• Assignment
Once you have read the listing, output it exactly and completely.

= Beginning of Section =

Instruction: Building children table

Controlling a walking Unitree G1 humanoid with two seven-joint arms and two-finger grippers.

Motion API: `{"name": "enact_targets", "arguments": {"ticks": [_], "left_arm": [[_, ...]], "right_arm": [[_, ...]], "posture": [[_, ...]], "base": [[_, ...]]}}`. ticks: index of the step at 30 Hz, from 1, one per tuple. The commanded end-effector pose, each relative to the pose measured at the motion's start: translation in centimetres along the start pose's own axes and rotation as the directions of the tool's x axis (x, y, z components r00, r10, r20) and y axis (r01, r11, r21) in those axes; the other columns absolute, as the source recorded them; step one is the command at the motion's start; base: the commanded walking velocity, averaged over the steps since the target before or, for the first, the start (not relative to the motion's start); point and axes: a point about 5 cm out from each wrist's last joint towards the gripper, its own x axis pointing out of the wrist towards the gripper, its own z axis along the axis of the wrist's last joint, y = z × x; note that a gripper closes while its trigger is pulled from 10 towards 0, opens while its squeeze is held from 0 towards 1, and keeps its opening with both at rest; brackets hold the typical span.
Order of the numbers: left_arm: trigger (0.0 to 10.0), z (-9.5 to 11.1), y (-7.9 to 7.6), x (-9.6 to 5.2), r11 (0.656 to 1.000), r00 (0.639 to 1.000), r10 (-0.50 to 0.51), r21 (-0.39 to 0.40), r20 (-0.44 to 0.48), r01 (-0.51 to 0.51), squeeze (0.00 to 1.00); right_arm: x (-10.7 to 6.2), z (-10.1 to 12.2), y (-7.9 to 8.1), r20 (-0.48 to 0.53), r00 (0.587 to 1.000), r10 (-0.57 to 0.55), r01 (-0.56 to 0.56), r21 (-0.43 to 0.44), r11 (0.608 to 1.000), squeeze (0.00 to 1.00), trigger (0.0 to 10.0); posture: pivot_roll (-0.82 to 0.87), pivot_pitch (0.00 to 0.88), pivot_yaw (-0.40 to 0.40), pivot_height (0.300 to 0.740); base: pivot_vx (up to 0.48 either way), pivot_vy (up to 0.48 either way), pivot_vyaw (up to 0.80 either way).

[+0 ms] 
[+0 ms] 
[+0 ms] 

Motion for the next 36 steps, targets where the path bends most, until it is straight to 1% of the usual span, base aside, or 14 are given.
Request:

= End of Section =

• Output below
Instruction: Building children table

Controlling a walking Unitree G1 humanoid with two seven-joint arms and two-finger grippers.

Motion API: `{"name": "enact_targets", "arguments": {"ticks": [_], "left_arm": [[_, ...]], "right_arm": [[_, ...]], "posture": [[_, ...]], "base": [[_, ...]]}}`. ticks: index of the step at 30 Hz, from 1, one per tuple. The commanded end-effector pose, each relative to the pose measured at the motion's start: translation in centimetres along the start pose's own axes and rotation as the directions of the tool's x axis (x, y, z components r00, r10, r20) and y axis (r01, r11, r21) in those axes; the other columns absolute, as the source recorded them; step one is the command at the motion's start; base: the commanded walking velocity, averaged over the steps since the target before or, for the first, the start (not relative to the motion's start); point and axes: a point about 5 cm out from each wrist's last joint towards the gripper, its own x axis pointing out of the wrist towards the gripper, its own z axis along the axis of the wrist's last joint, y = z × x; note that a gripper closes while its trigger is pulled from 10 towards 0, opens while its squeeze is held from 0 towards 1, and keeps its opening with both at rest; brackets hold the typical span.
Order of the numbers: left_arm: trigger (0.0 to 10.0), z (-9.5 to 11.1), y (-7.9 to 7.6), x (-9.6 to 5.2), r11 (0.656 to 1.000), r00 (0.639 to 1.000), r10 (-0.50 to 0.51), r21 (-0.39 to 0.40), r20 (-0.44 to 0.48), r01 (-0.51 to 0.51), squeeze (0.00 to 1.00); right_arm: x (-10.7 to 6.2), z (-10.1 to 12.2), y (-7.9 to 8.1), r20 (-0.48 to 0.53), r00 (0.587 to 1.000), r10 (-0.57 to 0.55), r01 (-0.56 to 0.56), r21 (-0.43 to 0.44), r11 (0.608 to 1.000), squeeze (0.00 to 1.00), trigger (0.0 to 10.0); posture: pivot_roll (-0.82 to 0.87), pivot_pitch (0.00 to 0.88), pivot_yaw (-0.40 to 0.40), pivot_height (0.300 to 0.740); base: pivot_vx (up to 0.48 either way), pivot_vy (up to 0.48 either way), pivot_vyaw (up to 0.80 either way).

[+0 ms] 
[+0 ms] 
[+0 ms] 

Motion for the next 36 steps, targets where the path bends most, until it is straight to 1% of the usual span, base aside, or 14 are given.
Request:

The output requires no further additions.